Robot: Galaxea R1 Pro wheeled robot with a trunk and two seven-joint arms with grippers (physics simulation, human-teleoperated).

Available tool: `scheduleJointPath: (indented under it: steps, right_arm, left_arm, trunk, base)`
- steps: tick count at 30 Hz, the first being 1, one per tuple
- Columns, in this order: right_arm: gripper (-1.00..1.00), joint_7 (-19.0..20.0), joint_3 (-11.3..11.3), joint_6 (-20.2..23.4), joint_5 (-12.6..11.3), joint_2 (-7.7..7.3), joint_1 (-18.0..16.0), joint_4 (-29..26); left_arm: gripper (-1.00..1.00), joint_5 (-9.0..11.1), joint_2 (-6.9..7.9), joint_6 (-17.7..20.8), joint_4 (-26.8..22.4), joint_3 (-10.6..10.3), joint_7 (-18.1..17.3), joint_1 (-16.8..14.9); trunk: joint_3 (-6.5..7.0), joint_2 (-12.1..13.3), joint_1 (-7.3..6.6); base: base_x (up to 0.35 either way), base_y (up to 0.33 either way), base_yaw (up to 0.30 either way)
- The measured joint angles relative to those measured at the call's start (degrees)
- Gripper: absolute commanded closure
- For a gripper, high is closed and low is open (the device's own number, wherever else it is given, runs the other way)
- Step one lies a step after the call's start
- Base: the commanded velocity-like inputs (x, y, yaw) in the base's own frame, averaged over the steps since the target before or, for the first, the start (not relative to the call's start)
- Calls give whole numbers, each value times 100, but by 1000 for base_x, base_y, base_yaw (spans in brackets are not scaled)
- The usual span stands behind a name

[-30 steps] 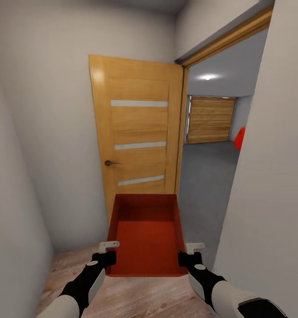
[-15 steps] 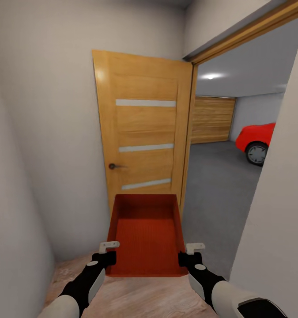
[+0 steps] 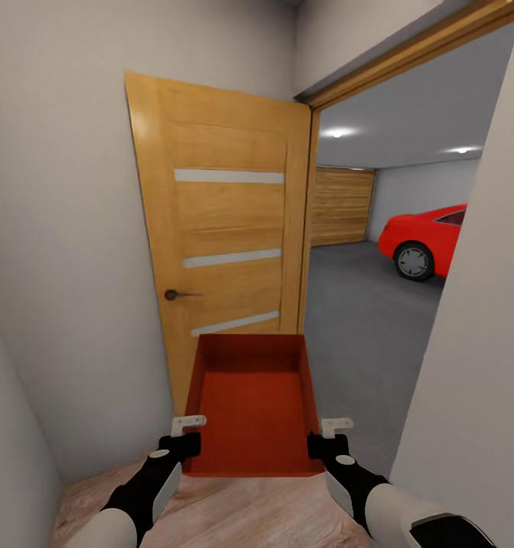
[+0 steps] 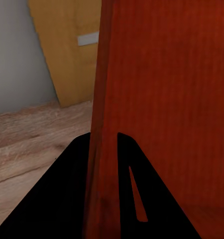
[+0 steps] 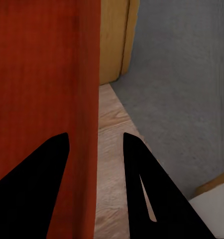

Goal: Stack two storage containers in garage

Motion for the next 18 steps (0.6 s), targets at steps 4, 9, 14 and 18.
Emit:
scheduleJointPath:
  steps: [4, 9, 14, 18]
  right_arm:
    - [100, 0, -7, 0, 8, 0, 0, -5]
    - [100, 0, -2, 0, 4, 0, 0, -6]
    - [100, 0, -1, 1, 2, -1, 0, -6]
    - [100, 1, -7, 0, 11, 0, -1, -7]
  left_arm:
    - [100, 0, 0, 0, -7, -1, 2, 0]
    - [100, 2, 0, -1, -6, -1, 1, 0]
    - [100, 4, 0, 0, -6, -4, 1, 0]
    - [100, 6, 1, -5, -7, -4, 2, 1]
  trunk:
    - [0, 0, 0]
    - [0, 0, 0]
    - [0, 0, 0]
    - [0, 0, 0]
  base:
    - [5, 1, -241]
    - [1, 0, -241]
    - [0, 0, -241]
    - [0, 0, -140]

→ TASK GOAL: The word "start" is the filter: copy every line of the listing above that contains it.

→ EXERCISE SOLUTION:
- The measured joint angles relative to those measured at the call's start (degrees)
- Step one lies a step after the call's start
- Base: the commanded velocity-like inputs (x, y, yaw) in the base's own frame, averaged over the steps since the target before or, for the first, the start (not relative to the call's start)

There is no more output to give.